Integrity and transparency key to functioning public service

Assistant Minister to the Prime Minister, Assistant Minister for the Public Service

The most entrenched problems in public policy and democracy can take very little time to create.

They might start with someone secretly swearing themselves into a portfolio or five.

Or a significant Centrelink debt being automatically, incorrectly created.

Or deciding that a high-risk government contract should be awarded without due diligence.

Or even deciding that a certain piece of public service work could just as easily be done by a contractor, rather than a public servant.

All of these decisions can happen in mere minutes. However, the time it takes to fix these problems is, sadly, much, much longer.

Regaining the trust of the Australian people in our key democratic institutions, once it has been lost, is hard.

Take the recently released Richardson report, which detailed dodgy procurement decisions made by the Department of Home Affairs under Peter Dutton’s watch. The report’s recommendations call on the Department of Home Affairs to seek to improve its organisational culture around risk management and risk capability.

Organisational and cultural change is slow and difficult, but it is important.

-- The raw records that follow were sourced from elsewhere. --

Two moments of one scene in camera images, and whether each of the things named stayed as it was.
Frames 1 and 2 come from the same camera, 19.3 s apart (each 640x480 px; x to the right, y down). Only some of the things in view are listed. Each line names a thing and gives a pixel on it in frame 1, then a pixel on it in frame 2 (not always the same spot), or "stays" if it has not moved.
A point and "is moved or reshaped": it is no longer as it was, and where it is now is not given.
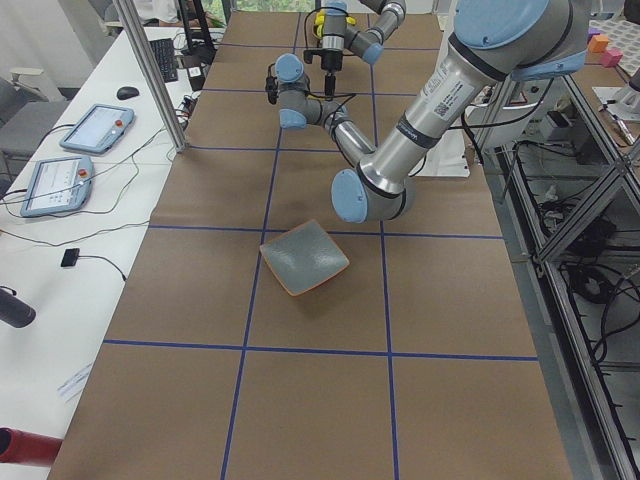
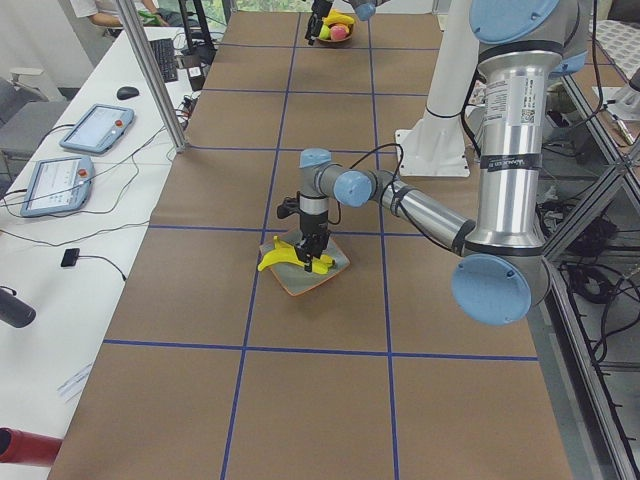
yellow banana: x=319 y=20 is moved or reshaped
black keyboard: x=166 y=58 stays
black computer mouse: x=125 y=92 stays
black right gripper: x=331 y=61 → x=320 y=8
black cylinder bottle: x=14 y=310 stays
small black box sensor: x=70 y=257 stays

The Albanese Government is committed to reforming the Australian public service. We are ambitious about this, and we know it will not be easy. The Albanese Government is determined to restore the APS and position it for the future. We are open about the reforms we are making to the service. Reforms that are needed and are delivering results.

Over the past year, we have taken important steps to strengthen APS integrity and transparency.

A new National Anti-Corruption Commission began operations in July, fulfilling an election commitment by the Albanese Government.

We have improved protections for public sector whistleblowers, and work on a second stage of reforms are under way.

And the Government has agreed, or agreed in principle, to all 56 recommendations of the robodebt royal commission and is investing in implementing them.

I am very pleased that even in the face of challenges, levels of employee engagement in the Australian public service are high. In the 2023 APS employee census, about three in four APS employees expressed job satisfaction (73 per cent) and that that their work gave them a sense of accomplishment (76 per cent). And we know there are things public service agencies can do to build on this.

They can actively promote an inclusive workplace culture and show they care about employee health and wellbeing. And they can communicate well internally and encourage and support staff to come up with better ways of doing things.

As part of our Government’s efforts to communicate more effectively, respectfully and transparently with the APS, we are hitting the road. The state of the service roadshow started in Perth last week and will travel all around the country, from west to east. It is communicating face-to-face the results of the state of the service report with the public servants at the centre of this cultural change.

Importantly, it is a chance, too, for the Government to hear directly from Australian public servants about the issues that they face.

It was my great pleasure to launch the roadshows here in WA. Perth Convention and Exhibition Centre welcomed 400 public servants, and representatives from 58 agencies, reflecting on the past, the present and the future of the public service.

We will make those hard changes together and collectively rise to the challenge of uplifting and reforming our APS because Australians and the APS deserve more than a quick fix, they deserve real reform.

Patrick Gorman is the Federal Member for Perth, the Assistant Minister for the Public Service and the Assistant Minister to the Prime Minister.